> _Work instructions_
Repeat the listing in full, word for word.

<<<<

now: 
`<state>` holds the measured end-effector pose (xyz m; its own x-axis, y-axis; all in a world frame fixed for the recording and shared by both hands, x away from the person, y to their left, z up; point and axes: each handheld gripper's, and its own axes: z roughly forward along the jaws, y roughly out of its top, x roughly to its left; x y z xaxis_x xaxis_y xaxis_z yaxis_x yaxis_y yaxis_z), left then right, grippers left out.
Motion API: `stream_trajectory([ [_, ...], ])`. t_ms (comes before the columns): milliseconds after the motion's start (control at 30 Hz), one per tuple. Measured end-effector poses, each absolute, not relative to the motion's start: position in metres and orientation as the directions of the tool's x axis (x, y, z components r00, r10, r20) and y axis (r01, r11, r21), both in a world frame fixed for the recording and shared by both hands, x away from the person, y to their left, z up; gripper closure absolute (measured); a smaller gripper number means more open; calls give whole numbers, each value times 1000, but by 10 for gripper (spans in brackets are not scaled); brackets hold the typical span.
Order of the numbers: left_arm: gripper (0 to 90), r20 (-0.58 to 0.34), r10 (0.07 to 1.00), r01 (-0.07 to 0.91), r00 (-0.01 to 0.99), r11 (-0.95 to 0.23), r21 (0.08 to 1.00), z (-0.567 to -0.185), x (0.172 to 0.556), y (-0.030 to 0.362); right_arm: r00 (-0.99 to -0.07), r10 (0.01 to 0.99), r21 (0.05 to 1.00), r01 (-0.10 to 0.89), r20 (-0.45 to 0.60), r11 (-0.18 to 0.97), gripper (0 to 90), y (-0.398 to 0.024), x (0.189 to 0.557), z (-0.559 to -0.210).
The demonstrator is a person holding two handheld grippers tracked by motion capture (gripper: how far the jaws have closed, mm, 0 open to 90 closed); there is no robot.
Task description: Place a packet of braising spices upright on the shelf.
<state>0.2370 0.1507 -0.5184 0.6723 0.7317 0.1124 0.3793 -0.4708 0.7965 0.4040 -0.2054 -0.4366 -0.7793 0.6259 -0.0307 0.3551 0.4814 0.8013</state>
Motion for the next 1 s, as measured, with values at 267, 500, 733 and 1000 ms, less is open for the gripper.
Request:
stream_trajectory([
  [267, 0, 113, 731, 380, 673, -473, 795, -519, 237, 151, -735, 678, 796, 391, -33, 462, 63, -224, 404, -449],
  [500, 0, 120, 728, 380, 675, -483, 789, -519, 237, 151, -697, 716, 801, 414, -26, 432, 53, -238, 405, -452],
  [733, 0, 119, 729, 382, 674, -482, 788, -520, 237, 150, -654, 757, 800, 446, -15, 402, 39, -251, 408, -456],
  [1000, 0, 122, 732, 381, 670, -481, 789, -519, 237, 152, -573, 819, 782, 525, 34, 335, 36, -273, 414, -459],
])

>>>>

> _Output for this task_
now: 
`<state>` holds the measured end-effector pose (xyz m; its own x-axis, y-axis; all in a world frame fixed for the recording and shared by both hands, x away from the person, y to their left, z up; point and axes: each handheld gripper's, and its own axes: z roughly forward along the jaws, y roughly out of its top, x roughly to its left; x y z xaxis_x xaxis_y xaxis_z yaxis_x yaxis_y yaxis_z), left then right, grippers left out.
Motion API: `stream_trajectory([ [_, ...], ])`. t_ms (comes before the columns): milliseconds after the motion's start (control at 30 Hz), one per tuple. Measured end-effector poses, each absolute, not relative to the motion's start: position in metres and orientation as the directions of the tool's x axis (x, y, z components r00, r10, r20) and y axis (r01, r11, r21), both in a world frame fixed for the recording and shared by both hands, x away from the person, y to their left, z up; gripper closure absolute (measured); a smaller gripper number means more open; calls give whole numbers, each value times 1000, but by 10 for gripper (spans in brackets are not scaled); brackets hold the typical span.
Order of the numbers: left_arm: gripper (0 to 90), r20 (-0.58 to 0.34), r10 (0.07 to 1.00), r01 (-0.07 to 0.91), r00 (-0.01 to 0.99), r11 (-0.95 to 0.23), r21 (0.08 to 1.00), z (-0.567 to -0.185), x (0.172 to 0.556), y (-0.030 to 0.362); right_arm: r00 (-0.99 to -0.07), r10 (0.01 to 0.99), r21 (0.05 to 1.00), r01 (-0.10 to 0.89), r20 (-0.45 to 0.60), r11 (-0.18 to 0.97), gripper (0 to 90), y (-0.398 to 0.024), x (0.189 to 0.557), z (-0.559 to -0.210).
The demonstrator is a person holding two handheld grippers tracked by motion capture (gripper: how far the jaws have closed, mm, 0 open to 90 closed); there is no robot.
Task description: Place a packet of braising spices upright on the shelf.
<state>0.2370 0.1507 -0.5184 0.6723 0.7317 0.1124 0.3793 -0.4708 0.7965 0.4040 -0.2054 -0.4366 -0.7793 0.6259 -0.0307 0.3551 0.4814 0.8013</state>
Motion for the next 1 s, as measured, with values at 267, 500, 733 and 1000 ms, less is open for the gripper.
Request:
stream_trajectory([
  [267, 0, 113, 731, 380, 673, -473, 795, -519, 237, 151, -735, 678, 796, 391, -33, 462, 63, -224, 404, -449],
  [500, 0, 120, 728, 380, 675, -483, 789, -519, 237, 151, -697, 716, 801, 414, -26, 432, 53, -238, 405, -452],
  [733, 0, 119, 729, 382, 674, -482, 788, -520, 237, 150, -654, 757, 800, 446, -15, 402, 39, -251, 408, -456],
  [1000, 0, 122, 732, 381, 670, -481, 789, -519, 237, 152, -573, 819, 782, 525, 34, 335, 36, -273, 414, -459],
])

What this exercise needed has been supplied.